- **Exercise objective**
Look through the lines below for the word "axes", and copy every line that has it.

*** Raw data ***

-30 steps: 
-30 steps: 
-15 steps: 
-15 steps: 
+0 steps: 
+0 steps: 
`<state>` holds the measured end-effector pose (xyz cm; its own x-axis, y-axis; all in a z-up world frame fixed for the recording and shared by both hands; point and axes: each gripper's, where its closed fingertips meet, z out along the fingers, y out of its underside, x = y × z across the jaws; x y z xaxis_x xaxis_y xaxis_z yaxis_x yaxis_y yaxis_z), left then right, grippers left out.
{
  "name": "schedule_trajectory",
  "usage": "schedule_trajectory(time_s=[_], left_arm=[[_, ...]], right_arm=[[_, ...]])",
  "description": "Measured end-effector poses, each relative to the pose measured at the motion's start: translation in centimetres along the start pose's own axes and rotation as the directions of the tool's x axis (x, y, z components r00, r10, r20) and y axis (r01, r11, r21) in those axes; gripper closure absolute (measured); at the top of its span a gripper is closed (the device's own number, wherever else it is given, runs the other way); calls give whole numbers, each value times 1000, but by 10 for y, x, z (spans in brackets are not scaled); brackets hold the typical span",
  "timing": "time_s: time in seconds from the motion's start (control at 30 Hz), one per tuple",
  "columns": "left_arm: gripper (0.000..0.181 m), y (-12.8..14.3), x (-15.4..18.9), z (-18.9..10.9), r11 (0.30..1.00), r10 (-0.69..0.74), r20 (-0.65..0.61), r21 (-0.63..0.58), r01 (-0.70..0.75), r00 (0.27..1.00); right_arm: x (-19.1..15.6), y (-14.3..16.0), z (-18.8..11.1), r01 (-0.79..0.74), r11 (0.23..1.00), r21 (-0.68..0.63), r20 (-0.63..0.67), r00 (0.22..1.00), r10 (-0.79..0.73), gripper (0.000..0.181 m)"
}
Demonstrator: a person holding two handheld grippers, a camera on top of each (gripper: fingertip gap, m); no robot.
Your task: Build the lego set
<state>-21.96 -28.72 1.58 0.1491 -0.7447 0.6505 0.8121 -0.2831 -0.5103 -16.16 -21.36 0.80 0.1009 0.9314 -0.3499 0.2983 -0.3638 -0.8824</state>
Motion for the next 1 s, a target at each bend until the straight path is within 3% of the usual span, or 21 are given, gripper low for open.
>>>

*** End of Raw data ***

- **Your solution**
`<state>` holds the measured end-effector pose (xyz cm; its own x-axis, y-axis; all in a z-up world frame fixed for the recording and shared by both hands; point and axes: each gripper's, where its closed fingertips meet, z out along the fingers, y out of its underside, x = y × z across the jaws; x y z xaxis_x xaxis_y xaxis_z yaxis_x yaxis_y yaxis_z), left then right, grippers left out.
  "description": "Measured end-effector poses, each relative to the pose measured at the motion's start: translation in centimetres along the start pose's own axes and rotation as the directions of the tool's x axis (x, y, z components r00, r10, r20) and y axis (r01, r11, r21) in those axes; gripper closure absolute (measured); at the top of its span a gripper is closed (the device's own number, wherever else it is given, runs the other way); calls give whole numbers, each value times 1000, but by 10 for y, x, z (spans in brackets are not scaled); brackets hold the typical span",

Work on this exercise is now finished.